会期:2012/02/04~2012/02/12
シャトー小金井[東京都]
有賀慎吾、泉太郎、小林史子による3人展。新進気鋭のアーティストたちが、古いマンションの中の空間を、それぞれ思う存分に活用した展示で、たいへん見応えがあった。黄色と黒によってアブノーマルな世界を創り出す有賀は、例によって不気味で不穏なインスタレーションを発表したが、あえて小さな入り口から来場者を招き入れることによって、あたかも直腸に進入するかのような変態性を体感させた。家具や電化製品を再構成する小林は、そのようにして部屋の中にもうひとつの部屋をつくり出したが、部分の集積であるにもかわらず、もうひとつの部屋の外壁が垂直の壁であるかのように感じられる反面、内部は乱雑に仕立てられた不思議な構造体だった。そして、噴水のある大空間を使った泉もまた、これまでと同様、既存の空間に介入し、映像の撮影と投影の場所を同一にしながら、独自の遊戯を展開した。鯉が泳ぐ池の中に飛び込み、ともに回遊しようとする映像を、その池の底に投影する作品は、映像の中では当然鯉に逃げられるものの、実際の池の中で泳ぐ鯉は、投影された映像の中の泉とともに見事に泳いでいるように見える。映像をとおして鯉との叶わぬ接触を図っているようだ。さらに全身黒タイツ姿でビリヤード台の上に仰向けに横たわった泉のまわりに数人の女性が立ち並び、手足の切れ目からひたすらボールを出し入れする映像も、終始カメラ目線の泉がコミカルなユーモアを醸し出しつつ、ボールの出し入れの反復が、奇妙なエロティシズムを感じさせた。最近の泉太郎は、どういうわけかエロチックな印象の強い映像を数多く制作しているが、今回の作品はそのなかでもとりわけ突出しているような気がする。映像というフィルターをとおして不可触の対象と接触するというフィクション。
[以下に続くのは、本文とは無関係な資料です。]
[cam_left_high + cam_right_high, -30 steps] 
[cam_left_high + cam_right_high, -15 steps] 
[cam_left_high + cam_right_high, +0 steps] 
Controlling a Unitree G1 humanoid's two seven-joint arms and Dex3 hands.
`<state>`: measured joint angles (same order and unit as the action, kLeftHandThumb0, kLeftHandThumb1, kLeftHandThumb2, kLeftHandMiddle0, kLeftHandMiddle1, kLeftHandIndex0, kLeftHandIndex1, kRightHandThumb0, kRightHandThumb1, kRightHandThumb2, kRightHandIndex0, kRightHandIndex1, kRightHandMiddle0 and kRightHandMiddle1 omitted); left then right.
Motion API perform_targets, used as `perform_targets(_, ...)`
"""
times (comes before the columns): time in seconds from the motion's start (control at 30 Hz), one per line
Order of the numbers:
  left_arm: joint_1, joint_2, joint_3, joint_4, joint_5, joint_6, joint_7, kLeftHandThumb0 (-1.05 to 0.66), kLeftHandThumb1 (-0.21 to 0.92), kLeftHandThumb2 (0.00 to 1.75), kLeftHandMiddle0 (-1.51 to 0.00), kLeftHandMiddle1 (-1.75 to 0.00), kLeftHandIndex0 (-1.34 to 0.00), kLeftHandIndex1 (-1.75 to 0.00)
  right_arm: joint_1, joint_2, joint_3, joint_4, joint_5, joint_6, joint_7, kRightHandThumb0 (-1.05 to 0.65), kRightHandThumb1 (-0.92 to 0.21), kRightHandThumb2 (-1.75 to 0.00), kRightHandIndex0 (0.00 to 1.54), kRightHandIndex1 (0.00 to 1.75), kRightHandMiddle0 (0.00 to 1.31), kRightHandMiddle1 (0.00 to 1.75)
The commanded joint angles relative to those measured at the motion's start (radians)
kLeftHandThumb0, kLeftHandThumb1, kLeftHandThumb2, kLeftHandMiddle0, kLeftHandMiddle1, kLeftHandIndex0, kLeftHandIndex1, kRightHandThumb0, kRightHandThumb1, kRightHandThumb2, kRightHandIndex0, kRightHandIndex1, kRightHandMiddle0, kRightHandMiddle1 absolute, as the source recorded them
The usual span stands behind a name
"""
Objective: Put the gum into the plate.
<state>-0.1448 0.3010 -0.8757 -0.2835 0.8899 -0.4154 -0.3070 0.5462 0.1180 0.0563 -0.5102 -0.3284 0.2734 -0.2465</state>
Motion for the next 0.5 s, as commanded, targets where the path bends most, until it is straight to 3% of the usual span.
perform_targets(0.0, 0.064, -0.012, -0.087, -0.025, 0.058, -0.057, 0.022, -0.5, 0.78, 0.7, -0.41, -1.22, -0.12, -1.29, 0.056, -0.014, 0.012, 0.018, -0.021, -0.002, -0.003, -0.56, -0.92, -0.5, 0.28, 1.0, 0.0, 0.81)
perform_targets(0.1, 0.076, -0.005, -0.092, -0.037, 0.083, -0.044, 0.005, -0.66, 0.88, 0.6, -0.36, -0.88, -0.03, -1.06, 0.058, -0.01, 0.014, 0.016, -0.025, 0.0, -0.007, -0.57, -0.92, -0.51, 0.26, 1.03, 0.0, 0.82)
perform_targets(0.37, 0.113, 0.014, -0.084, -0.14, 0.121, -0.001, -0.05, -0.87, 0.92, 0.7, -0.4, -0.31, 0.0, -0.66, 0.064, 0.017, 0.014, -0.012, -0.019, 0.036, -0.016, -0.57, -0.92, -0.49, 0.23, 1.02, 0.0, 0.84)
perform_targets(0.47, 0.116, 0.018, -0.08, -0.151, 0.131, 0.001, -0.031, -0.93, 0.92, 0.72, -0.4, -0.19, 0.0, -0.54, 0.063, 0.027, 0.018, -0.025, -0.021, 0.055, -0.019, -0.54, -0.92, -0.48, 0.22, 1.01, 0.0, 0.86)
だがそれは、泉の作品に限られた特質ではないようだ。粘着的ともいえる有賀の作品も、鋭角的な小林の作品も、ともになにかしらの触覚性ないしは皮膚感覚を大いに刺激するからだ。
2012/02/10(金)(福住廉)
ノモトヒロヒト写真展 LIFE

会期:2012/02/03~2012/02/25
TEZUKAYAMA GALLERY[大阪府]
東日本大震災の発生から数週間後に津波の被災地を訪れて制作した2つのシリーズを発表。《Facade》は、津波により破壊された建物を真正面から捉えたもので、いわゆるベッヒャースタイルの作品である。ノモトは本作の制作にあたって仮設住宅等に住む建物の持ち主を訪ね、制作意図の理解と許諾を得たうえで撮影している。また、完成作1点をそれぞれの建物の持ち主に贈呈したそうだ。《Debris》は瓦礫置き場の鉄骨や漁具などをアップで撮影し、コンピュータで合成してシュールな情景をつくり出したものだ。過酷な現実と真正面から向き合い、あくまで客観的眼差しをを保ちつつも決して冷血ではない2つのシリーズ。ノモトは困難な仕事をしっかりと成し遂げた。
2012/02/10(金)(小吹隆文)
フェルメール──光の王国展

会期:2012/01/20~2012/07/22
フェルメール・センター銀座[東京都]
銀座松坂屋の裏にフェルメール・センターができたというので行ってみる。あれ? ここは以前TEPCO(東電のショールーム)が入ってたビルじゃなかったっけ。2階にプラスマイナスギャラリーがあったから何度か訪れたことがあるけど、いつのまになくなったんだろ。それにしても東電のあとに「光の王国展」が入るなんて、偶然とは思えん。などと思いつつ、エレベーターでいったん5階まで行き、なぜかフロアをぐるっと回って4階に下りると、そこがメイン会場。なんと、フェルメール作とされる全37点の絵画が制作年代順(推定)に展示されているではないか! もちろん複製だけど、単なる複製ではなく、描かれた当時のオリジナルに近い色彩を再現しようとした「リ・クリエイト」なのだという。しかもサイズは原寸大で、色だけでなくテクスチュアや艶も再現されているので(ボケたものもあるが)、各作品を見比べたり全作品を概観するには役に立つ。なにより額縁が各所有館と近いものを選んでいる点を高く評価したい。監修者の福岡伸一ハカセのこだわりか。もう1階下がると、福岡ハカセが著書『光の王国』で提出した仮説の是非を問うかのように、フェルメールと同時代の科学者レーウェンフックの書簡につけられた虫のスケッチが展示されている。レーウェンフックも画家と同じデルフトに住み、両者は交流もあったらしく、ハカセはこの細密なスケッチをフェルメールに描いてもらったものではないかとにらんでいるのだ。もうしそうだとしたら、フェルメール唯一の素描作品ということになるのだが……。最後はショップでフェルメールグッズを買って、入場料1,000円は安いか、高いか。